Flight 93 National Memorial Completes in Pennsylvania

THE final phase of the Flight 93 National Memorial was completed in Pennsylvania last week. Now, a time-lapse showing its construction - which took eight years in total - has been released by EarthCam.

The Flight 93 National Memorial commemorates the 40 passengers and crew of United Airlines Flight 93, who fought for control of the aircraft after it was hijacked by terrorists on 11 September 2001.

Above: The site of the Flight 93 National Memorial before the construction of Tower of Voices. Below: The visitor centre completed in 2015 (images courtesy of Paul Murdoch Architects).

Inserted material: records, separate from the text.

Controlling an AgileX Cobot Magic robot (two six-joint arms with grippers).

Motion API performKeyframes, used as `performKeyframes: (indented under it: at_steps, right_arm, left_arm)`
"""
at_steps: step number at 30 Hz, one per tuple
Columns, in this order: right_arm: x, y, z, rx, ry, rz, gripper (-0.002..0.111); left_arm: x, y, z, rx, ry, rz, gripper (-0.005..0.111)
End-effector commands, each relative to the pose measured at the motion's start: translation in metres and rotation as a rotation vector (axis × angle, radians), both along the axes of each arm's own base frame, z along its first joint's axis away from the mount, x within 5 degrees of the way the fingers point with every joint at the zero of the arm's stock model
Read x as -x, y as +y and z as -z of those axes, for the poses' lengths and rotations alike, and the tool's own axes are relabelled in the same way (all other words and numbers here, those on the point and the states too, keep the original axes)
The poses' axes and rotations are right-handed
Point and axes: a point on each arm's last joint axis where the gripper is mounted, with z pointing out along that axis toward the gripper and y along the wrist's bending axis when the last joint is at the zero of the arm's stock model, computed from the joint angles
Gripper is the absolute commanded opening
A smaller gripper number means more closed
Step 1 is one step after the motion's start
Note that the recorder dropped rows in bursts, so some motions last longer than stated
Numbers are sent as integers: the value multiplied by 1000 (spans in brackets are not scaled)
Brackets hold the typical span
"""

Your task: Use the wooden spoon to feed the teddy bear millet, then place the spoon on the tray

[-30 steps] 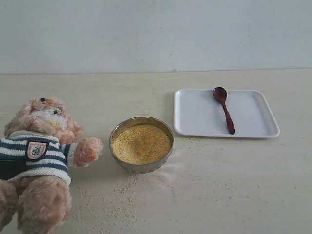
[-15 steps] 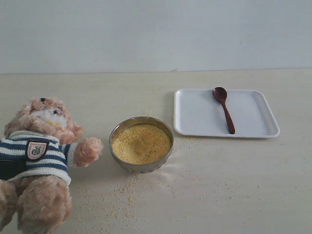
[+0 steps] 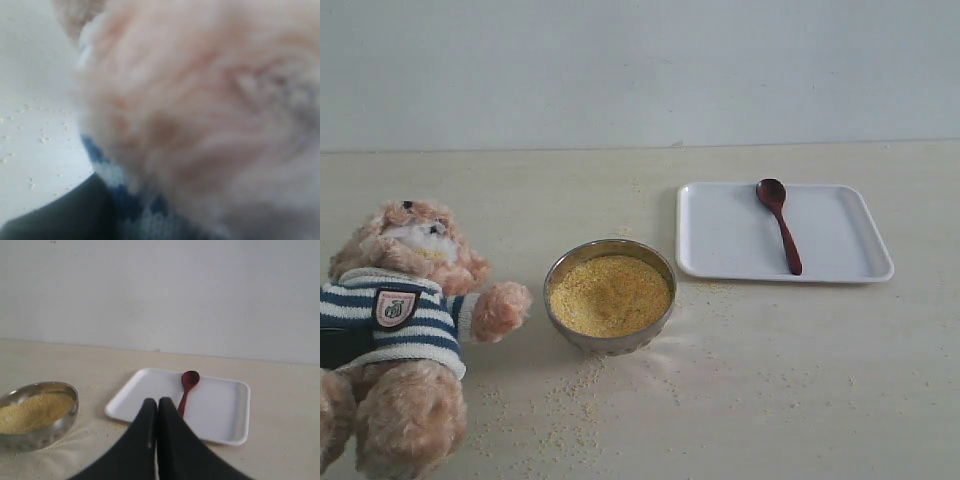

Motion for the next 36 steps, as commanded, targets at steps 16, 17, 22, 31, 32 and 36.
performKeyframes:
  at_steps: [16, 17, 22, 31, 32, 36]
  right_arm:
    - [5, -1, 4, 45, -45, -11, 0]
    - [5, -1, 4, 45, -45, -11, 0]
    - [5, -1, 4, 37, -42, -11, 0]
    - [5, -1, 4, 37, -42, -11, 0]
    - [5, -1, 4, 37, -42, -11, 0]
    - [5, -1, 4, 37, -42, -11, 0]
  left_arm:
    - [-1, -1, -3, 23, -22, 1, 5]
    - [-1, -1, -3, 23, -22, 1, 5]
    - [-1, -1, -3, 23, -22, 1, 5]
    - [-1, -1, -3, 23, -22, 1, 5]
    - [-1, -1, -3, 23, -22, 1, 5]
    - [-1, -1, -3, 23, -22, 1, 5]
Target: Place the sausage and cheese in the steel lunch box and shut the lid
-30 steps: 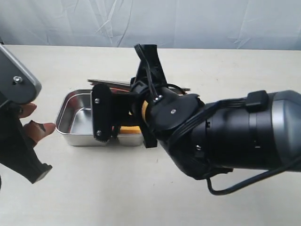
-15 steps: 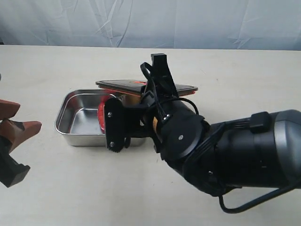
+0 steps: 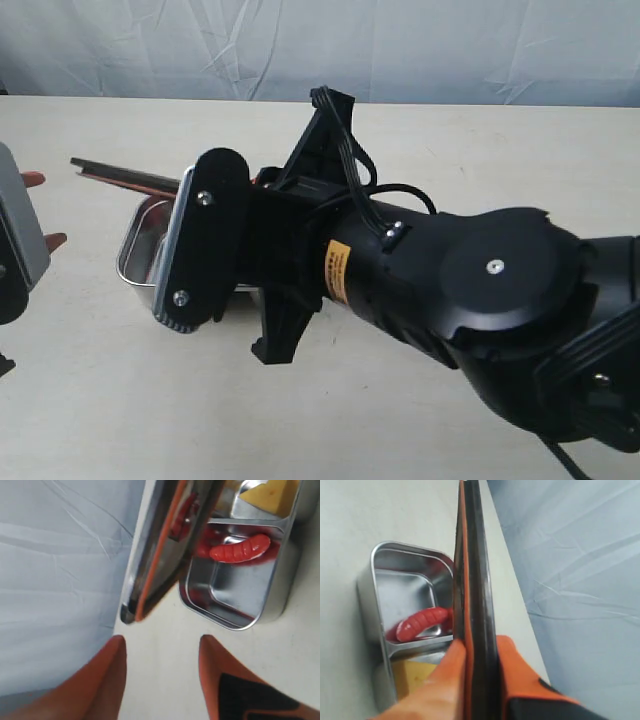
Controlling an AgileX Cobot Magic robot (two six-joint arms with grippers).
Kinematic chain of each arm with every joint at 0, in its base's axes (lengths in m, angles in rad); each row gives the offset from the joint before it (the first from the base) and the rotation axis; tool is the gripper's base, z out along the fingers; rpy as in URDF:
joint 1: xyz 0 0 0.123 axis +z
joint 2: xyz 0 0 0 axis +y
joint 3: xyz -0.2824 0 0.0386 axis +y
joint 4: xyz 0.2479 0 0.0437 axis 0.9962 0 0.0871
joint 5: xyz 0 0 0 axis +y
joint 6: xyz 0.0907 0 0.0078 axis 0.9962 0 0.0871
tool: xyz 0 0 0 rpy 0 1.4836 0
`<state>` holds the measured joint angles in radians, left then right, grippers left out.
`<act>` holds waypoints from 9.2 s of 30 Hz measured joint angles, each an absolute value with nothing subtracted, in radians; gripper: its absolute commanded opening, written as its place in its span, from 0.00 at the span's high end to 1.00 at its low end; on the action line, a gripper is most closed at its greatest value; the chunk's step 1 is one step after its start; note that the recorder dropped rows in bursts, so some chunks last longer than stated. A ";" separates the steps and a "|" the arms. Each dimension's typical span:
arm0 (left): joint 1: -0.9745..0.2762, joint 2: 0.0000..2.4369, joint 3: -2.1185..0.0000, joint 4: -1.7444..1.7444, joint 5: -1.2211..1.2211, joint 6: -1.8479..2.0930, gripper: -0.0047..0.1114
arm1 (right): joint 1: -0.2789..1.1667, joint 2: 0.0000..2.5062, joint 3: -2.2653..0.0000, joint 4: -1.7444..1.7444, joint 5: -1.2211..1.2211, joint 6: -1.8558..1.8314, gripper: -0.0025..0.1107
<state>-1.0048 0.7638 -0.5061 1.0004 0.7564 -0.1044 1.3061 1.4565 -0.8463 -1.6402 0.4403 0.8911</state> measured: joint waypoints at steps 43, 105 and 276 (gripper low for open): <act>-1.005 0.764 -0.505 0.557 0.673 0.248 0.60 | 1.435 1.265 -0.846 -0.781 0.399 -0.007 0.99; -1.009 0.960 -0.504 1.108 0.763 -0.215 0.96 | 1.439 1.197 -0.848 -0.942 0.839 0.666 0.57; -1.206 1.481 -0.493 1.636 0.998 -0.939 0.96 | 0.426 1.867 -1.103 1.401 1.107 -0.645 0.12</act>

A temporary memorial was built near the crash site soon after the attacks and in 2005 Los Angeles-based Paul Murdoch Architects won a competition to design a permanent monument.

Their proposal includes a wall of names commemorating each individual passenger, a visitor centre, a honeybee meadow and the Tower of Voices, a 93-feet tall wind chime.

The 2,200 acre memorial is funded by 112,000 private donors who raised USD $46 million.

Above: Construction on the Tower of Voices began in 2017 (image courtesy of National Parks Service).

The Tower of Voices is the last phase of the memorial to finish construction, and was opened to the public last week.

The tower's structure incorporates 40 aluminium tubes, representing the 40 passengers and crew who died, and 15-25 pound stainless steel chime strikers.

Above: The wind chimes were designed using computer simulation and scale mock-ups (image courtesy of National Parks Service).

During the design process, the architects teamed-up with musician and tuning theorist Sam Pellman to conceive the wind chimes' pitch at both harmonious and discordant scales in order to represent the members' of the crew and passengers' struggle as well as the violence and tragedy.